The Otisville Tunnel is a railroad tunnel that carries Metro-North Railroad's Port Jervis Line beneath the Shawangunk Ridge. It is the longest tunnel in the Metro-North system, at 5314 ft in length. Although the track curves at the western opening, the tunnel itself is a straight line, allowing an observer to see all the way through.
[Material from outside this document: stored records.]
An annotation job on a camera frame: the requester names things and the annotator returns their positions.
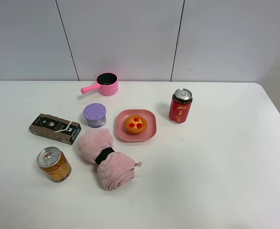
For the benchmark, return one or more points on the brown coffee capsule box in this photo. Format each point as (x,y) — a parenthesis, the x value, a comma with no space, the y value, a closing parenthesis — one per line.
(54,128)

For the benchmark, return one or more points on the fruit tart pastry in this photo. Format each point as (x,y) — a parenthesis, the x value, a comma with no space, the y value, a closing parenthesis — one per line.
(135,124)

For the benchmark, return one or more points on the pink square plate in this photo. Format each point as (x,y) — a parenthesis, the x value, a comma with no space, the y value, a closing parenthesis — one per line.
(124,135)

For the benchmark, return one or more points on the red drink can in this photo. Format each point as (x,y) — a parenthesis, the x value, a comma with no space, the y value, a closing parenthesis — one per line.
(180,105)

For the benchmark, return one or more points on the purple lidded container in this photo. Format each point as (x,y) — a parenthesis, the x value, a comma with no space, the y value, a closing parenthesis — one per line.
(95,115)

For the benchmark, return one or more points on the pink saucepan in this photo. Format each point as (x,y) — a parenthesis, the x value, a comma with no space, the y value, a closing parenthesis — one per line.
(106,84)

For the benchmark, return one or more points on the pink rolled towel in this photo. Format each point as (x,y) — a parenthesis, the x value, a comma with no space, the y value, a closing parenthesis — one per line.
(114,169)

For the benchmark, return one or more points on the gold tin can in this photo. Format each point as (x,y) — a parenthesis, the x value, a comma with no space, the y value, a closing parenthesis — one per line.
(54,164)

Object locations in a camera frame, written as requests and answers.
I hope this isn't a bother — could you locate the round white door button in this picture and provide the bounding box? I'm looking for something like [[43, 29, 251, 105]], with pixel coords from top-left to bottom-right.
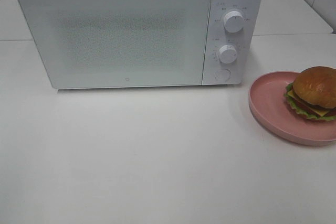
[[215, 69, 230, 82]]

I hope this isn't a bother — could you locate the white microwave door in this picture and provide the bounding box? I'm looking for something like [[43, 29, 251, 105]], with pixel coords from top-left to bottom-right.
[[18, 0, 210, 89]]

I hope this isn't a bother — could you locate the white microwave knob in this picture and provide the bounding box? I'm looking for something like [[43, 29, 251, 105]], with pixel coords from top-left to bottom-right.
[[223, 10, 245, 33], [217, 44, 238, 64]]

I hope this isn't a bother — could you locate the pink round plate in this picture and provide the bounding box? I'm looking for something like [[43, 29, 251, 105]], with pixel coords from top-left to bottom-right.
[[248, 71, 335, 146]]

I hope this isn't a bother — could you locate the toy burger with lettuce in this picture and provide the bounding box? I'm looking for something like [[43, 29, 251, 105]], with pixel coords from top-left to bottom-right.
[[284, 66, 335, 122]]

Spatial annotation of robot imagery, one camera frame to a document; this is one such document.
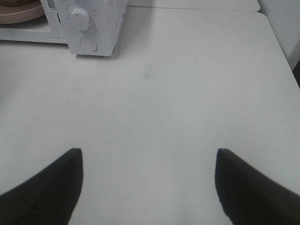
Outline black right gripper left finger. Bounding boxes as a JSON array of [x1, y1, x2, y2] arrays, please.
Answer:
[[0, 148, 83, 225]]

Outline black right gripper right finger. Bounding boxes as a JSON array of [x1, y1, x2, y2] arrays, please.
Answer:
[[215, 149, 300, 225]]

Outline round white door button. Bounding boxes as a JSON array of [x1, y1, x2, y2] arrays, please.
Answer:
[[80, 37, 98, 52]]

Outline pink round plate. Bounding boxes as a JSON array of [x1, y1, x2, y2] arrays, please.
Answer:
[[0, 0, 45, 24]]

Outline white microwave oven body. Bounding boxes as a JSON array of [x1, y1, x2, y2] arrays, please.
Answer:
[[0, 0, 128, 56]]

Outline lower white timer knob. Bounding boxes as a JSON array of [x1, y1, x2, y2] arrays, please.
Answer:
[[69, 7, 90, 31]]

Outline white warning label sticker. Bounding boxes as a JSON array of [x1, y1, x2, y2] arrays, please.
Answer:
[[47, 0, 56, 11]]

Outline white adjacent table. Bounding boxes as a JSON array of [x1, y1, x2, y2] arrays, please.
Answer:
[[128, 0, 261, 12]]

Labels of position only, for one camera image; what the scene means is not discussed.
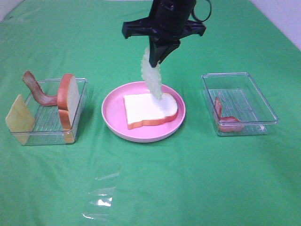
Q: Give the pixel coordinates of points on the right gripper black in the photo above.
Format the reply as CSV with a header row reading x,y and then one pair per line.
x,y
166,28

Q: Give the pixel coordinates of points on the pale green lettuce leaf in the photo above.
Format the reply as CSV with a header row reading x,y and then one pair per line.
x,y
151,75

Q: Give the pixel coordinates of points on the toast bread slice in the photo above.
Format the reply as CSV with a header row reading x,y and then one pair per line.
x,y
67,102
146,110

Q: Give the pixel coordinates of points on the bacon strip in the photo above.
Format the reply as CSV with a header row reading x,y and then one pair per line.
x,y
225,124
38,94

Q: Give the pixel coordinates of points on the yellow cheese slice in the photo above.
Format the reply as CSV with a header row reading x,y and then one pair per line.
x,y
20,120

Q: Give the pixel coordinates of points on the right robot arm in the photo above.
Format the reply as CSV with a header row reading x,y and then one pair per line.
x,y
173,8

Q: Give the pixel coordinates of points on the pink round plate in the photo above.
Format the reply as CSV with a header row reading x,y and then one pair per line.
x,y
114,114

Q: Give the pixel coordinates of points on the right clear plastic container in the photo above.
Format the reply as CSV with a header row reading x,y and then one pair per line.
x,y
241,98

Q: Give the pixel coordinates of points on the clear plastic container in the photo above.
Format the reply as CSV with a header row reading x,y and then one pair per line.
x,y
241,98
47,129

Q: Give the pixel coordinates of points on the green tablecloth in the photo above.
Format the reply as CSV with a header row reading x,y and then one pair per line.
x,y
194,177

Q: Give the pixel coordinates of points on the left clear plastic container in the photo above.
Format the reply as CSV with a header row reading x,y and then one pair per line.
x,y
47,129

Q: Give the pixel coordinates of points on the clear tape patch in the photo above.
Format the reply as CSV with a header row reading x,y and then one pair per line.
x,y
99,196

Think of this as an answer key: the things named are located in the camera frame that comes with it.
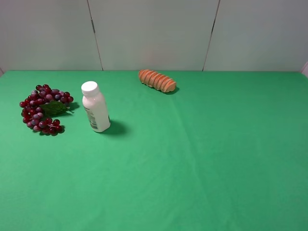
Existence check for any green table cloth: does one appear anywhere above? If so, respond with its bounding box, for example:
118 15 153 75
0 71 308 231

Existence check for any white plastic bottle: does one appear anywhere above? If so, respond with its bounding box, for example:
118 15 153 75
81 81 111 133

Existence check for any red purple grape bunch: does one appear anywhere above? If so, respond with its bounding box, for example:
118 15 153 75
19 84 74 136

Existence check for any sliced orange bread loaf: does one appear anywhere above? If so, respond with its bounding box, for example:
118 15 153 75
138 69 177 93

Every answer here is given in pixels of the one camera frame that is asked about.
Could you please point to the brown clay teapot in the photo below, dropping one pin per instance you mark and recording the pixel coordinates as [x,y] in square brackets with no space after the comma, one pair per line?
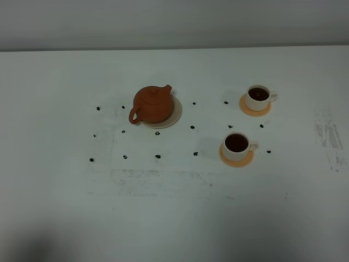
[152,104]

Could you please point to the beige teapot saucer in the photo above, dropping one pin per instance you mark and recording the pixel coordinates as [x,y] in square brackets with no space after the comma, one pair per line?
[171,120]

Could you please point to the near white teacup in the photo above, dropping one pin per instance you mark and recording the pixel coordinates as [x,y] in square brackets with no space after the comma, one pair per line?
[236,146]

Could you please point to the white teacup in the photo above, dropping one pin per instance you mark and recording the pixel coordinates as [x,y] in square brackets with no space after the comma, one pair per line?
[258,97]
[236,146]

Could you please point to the far orange coaster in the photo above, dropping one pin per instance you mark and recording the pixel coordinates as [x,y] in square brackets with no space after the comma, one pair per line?
[250,112]

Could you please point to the orange coaster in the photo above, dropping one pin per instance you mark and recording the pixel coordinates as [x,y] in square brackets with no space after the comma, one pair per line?
[250,112]
[239,164]

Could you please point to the near orange coaster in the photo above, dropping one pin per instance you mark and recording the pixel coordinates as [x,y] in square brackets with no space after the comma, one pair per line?
[239,164]

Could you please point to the far white teacup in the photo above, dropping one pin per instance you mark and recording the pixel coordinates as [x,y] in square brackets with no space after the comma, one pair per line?
[258,97]
It has been leased by Metro-North from the Norfolk Southern Railway since 2003.

== History ==
The tunnel was built in 1908 by the Erie Railroad at the highest point of the Graham Line. The original Erie mainline went over the hill and connected at both ends with the tunnel. Later the "over the hill" tracks were abandoned and all trains ran through the tunnel.

It later operated under the auspices of the merged Erie Lackawanna Railway from 1960 to 1976, and then Conrail from 1976 until it was acquired by Norfolk Southern as part of the breakup of Conrail.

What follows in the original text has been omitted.